Today at last count there are less than 100 Jews in Sicily compared to the 37,000 to 40,000 Jews who would not convert and were driven out. They fled to the nearby mainland, mainly to Calabria, from which they would be expelled again in a short time; to Rome; and to the far more tolerant Islamic lands of North Africa and the Turkish Empire. Nothing remains of this great culture except a few street names and a building considered a former synagogue at Trapani. The reason is less deliberate destruction but rather, unlike the backwater towns of Puglia, Sicily has flourished of recent years and the old buildings all destroyed except religious Catholic ones. It may be added that this is likewise true for Moslem structures; of the some 1,000 mosques formerly dotting Palermo according to Islamic records only one remains. [6]

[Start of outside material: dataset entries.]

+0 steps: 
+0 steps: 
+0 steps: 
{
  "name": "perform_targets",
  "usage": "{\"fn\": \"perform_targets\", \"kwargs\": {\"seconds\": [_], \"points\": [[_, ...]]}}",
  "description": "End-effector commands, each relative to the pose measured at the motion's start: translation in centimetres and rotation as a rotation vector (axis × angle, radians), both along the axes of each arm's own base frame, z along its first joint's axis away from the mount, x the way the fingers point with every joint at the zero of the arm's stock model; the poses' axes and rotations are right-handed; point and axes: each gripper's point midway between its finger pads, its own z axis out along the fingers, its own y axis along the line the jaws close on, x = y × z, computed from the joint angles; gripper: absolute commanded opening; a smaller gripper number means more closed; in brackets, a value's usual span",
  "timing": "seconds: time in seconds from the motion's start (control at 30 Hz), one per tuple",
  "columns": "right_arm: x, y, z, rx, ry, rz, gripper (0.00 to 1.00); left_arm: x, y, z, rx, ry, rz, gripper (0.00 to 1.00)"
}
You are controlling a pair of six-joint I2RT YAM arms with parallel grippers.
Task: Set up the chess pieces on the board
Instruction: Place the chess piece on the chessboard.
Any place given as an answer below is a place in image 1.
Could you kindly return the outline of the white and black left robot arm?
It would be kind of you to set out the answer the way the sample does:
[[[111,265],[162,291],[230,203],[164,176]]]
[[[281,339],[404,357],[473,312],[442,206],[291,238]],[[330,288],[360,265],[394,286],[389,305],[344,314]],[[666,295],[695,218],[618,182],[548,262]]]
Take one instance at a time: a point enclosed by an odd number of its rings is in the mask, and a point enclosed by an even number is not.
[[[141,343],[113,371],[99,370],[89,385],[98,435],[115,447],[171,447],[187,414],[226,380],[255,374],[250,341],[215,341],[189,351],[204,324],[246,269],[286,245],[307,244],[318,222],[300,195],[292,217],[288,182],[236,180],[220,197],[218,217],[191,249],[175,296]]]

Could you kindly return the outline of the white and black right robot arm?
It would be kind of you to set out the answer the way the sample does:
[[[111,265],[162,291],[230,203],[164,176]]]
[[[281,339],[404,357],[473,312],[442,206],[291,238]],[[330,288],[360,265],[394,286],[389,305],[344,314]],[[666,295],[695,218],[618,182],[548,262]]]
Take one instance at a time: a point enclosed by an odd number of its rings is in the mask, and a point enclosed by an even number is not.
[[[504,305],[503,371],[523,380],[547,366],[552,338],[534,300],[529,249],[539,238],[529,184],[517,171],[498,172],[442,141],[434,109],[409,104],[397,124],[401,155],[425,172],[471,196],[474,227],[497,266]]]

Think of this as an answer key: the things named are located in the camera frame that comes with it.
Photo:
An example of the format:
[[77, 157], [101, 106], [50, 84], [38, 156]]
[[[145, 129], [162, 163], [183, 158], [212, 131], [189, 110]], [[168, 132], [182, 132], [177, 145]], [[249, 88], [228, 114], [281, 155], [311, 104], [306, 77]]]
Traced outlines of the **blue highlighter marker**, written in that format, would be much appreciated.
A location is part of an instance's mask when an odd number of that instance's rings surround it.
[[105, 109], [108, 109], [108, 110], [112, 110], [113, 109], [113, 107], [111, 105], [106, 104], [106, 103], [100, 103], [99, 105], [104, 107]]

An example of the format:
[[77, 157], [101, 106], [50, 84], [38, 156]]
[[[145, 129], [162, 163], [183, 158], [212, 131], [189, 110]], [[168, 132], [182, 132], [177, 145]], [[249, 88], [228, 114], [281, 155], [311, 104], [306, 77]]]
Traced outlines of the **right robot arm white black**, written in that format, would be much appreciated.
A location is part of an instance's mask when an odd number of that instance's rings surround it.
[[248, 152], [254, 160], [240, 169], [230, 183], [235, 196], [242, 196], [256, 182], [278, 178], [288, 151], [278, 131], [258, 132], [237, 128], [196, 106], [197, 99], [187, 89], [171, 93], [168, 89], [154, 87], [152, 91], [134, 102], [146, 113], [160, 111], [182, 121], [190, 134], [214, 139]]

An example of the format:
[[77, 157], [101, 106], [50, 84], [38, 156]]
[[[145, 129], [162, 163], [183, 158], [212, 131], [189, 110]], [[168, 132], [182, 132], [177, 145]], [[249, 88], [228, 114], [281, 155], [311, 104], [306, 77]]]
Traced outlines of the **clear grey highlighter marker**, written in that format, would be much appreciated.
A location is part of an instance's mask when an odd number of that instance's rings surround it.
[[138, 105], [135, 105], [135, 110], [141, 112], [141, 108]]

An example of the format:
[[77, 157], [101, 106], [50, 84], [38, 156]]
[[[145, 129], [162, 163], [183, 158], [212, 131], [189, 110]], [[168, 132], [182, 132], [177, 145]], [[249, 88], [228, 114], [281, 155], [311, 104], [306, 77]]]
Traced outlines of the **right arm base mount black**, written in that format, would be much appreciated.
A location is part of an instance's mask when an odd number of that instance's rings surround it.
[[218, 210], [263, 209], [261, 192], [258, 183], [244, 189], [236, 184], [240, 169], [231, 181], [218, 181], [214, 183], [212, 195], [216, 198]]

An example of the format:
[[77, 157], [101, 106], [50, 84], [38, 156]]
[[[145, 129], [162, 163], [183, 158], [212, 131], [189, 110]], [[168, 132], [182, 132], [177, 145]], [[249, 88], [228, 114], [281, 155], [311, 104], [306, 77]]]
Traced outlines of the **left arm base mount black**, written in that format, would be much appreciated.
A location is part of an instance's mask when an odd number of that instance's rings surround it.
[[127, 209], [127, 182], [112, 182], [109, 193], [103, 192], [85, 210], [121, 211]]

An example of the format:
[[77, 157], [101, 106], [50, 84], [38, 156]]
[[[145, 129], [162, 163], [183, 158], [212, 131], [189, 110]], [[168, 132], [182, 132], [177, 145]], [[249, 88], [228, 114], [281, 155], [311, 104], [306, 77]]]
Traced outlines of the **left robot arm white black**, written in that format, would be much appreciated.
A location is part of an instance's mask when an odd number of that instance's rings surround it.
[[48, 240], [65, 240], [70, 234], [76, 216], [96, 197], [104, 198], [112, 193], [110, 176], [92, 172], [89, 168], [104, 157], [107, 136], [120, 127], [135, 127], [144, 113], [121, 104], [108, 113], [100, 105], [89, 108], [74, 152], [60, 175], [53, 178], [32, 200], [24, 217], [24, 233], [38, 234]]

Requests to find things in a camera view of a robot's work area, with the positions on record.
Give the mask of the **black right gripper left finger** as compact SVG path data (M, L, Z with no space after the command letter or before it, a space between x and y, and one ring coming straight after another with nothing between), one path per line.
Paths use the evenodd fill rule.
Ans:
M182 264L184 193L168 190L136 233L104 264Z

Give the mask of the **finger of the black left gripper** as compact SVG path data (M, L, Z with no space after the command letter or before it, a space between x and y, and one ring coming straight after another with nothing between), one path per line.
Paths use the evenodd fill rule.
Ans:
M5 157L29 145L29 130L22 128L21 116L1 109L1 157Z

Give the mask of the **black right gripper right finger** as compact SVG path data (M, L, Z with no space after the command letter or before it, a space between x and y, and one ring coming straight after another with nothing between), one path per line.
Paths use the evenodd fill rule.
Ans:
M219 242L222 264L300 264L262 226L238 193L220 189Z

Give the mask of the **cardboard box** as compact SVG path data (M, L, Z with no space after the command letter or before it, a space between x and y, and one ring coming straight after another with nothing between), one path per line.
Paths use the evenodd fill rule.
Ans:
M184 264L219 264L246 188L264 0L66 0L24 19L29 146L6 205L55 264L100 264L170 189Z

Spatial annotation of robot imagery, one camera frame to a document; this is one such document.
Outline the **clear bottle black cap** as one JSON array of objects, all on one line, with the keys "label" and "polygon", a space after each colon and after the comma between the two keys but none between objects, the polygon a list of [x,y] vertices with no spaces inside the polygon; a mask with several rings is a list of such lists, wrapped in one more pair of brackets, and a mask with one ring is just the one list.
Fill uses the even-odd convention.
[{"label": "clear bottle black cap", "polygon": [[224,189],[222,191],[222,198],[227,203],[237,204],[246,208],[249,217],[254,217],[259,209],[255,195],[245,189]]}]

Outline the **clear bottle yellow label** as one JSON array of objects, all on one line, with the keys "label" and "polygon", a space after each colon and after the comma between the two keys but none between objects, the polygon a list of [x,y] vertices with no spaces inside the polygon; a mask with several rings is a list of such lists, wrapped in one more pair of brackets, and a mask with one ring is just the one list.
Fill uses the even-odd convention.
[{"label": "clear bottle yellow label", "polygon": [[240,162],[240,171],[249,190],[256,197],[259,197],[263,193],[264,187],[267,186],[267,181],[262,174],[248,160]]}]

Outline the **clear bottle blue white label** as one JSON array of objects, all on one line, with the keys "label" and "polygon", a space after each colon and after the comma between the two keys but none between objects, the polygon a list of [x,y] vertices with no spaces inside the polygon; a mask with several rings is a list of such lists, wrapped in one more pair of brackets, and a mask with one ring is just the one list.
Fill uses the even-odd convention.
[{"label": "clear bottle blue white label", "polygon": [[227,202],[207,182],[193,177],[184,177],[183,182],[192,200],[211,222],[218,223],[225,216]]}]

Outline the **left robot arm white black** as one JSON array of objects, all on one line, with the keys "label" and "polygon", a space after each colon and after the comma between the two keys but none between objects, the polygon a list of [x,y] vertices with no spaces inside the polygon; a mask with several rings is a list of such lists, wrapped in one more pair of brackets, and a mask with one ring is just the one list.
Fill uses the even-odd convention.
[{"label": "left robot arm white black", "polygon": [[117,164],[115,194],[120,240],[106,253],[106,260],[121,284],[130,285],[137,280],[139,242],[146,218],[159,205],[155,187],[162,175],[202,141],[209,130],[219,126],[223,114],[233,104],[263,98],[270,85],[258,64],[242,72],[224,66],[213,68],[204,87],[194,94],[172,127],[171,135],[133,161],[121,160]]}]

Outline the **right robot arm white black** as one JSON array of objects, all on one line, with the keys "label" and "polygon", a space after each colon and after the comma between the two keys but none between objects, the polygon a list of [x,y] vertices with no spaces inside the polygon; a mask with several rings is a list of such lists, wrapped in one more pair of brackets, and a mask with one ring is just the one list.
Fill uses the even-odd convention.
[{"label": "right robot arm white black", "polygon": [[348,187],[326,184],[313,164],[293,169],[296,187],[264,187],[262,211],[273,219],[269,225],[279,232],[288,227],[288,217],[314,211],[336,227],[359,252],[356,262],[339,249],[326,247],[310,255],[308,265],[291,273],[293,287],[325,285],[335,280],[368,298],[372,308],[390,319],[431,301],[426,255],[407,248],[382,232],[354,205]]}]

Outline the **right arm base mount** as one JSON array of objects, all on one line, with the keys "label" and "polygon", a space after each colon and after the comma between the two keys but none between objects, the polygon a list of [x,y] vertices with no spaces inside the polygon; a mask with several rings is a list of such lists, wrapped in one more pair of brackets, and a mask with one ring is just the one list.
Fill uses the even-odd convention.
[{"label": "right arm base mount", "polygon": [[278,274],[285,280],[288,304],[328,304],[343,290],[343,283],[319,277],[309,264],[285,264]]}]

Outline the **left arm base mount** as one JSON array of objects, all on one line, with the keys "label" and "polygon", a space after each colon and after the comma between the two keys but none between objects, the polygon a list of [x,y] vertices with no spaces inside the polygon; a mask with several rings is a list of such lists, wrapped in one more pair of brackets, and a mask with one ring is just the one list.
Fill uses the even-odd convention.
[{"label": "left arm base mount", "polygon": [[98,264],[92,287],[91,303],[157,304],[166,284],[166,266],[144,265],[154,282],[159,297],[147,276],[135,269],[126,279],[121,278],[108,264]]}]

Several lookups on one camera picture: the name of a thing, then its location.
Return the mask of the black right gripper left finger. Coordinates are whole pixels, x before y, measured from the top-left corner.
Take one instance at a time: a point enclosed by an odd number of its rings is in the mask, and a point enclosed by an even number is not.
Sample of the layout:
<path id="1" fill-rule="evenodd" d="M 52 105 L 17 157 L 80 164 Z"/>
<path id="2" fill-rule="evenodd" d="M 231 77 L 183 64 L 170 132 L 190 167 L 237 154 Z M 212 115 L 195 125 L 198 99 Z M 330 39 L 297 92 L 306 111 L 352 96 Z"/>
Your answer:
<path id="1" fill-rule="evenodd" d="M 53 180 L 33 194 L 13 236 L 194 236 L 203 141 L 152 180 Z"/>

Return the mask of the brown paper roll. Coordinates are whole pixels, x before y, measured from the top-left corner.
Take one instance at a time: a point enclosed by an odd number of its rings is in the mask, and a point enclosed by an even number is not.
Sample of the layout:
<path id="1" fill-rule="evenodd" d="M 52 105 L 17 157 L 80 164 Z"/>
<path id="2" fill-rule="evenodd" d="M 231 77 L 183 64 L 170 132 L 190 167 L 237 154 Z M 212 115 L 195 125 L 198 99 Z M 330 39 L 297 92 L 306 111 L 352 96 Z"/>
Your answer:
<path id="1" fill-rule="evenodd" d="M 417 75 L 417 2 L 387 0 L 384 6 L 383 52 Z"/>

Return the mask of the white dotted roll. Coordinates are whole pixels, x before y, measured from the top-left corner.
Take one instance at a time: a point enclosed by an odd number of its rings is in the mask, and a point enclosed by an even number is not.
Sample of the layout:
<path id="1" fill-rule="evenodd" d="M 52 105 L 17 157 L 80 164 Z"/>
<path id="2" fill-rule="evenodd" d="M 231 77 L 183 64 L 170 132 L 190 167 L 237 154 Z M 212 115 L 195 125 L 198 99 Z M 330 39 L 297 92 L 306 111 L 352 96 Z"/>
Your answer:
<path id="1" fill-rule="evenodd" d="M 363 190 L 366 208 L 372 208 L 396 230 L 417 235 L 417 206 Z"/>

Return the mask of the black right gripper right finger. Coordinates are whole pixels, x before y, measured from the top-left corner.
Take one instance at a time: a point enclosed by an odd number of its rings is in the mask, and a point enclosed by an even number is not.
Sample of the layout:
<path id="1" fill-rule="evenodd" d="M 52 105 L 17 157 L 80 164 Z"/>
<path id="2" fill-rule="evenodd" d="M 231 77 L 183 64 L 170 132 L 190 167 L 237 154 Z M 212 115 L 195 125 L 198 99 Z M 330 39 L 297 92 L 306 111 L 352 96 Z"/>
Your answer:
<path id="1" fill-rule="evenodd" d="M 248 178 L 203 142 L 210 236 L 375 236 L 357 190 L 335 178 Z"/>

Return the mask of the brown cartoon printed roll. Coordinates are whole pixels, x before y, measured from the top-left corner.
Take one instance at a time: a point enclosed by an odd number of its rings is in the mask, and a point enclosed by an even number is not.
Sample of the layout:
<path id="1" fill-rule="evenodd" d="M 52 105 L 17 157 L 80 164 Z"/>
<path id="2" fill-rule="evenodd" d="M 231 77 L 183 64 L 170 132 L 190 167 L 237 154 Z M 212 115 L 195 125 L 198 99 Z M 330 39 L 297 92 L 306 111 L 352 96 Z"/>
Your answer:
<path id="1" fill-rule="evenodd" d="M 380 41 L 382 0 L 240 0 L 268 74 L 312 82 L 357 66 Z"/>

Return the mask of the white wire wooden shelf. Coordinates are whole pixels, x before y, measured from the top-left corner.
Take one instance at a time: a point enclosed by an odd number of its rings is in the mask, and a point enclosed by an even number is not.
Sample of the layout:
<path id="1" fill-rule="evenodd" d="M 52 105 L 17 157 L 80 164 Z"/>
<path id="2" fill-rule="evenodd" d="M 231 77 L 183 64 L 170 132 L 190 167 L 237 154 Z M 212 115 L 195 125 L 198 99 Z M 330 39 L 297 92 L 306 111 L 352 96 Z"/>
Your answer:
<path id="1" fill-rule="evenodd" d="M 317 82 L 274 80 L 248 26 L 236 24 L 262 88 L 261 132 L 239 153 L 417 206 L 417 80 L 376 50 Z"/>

In Annie Sacerdoti's Guide to Jewish Italy the author devotes only four pages to Sicily and three to Puglia out of almost two hundred pages. [7] The Baedeker's Italy has no reference to Jewish culture and even those few pages devoted to catacombs list only those Christian and pagan. Yet the region of Puglia surpasses every other area in Europe except possibly Spain as a place to see original Jewish buildings and artifacts from the medieval period. I have visited Toledo, Sevilla, Cordoba, and Girona in Spain; Lyons, Narbonne, and Avignon in France; and Prague in Czechoslovakia. Nowhere is there a complete quarter intact from medieval Jewry as there is in Trani; nowhere outside of museums are there Jewish tombstones from before the tenth century as in Trani and Venosa; nowhere other than in Rome are there Jewish catacombs as in Venosa. And in cities like Oria and Taranto there still exist significant traces of former Jewish medieval Giudecche.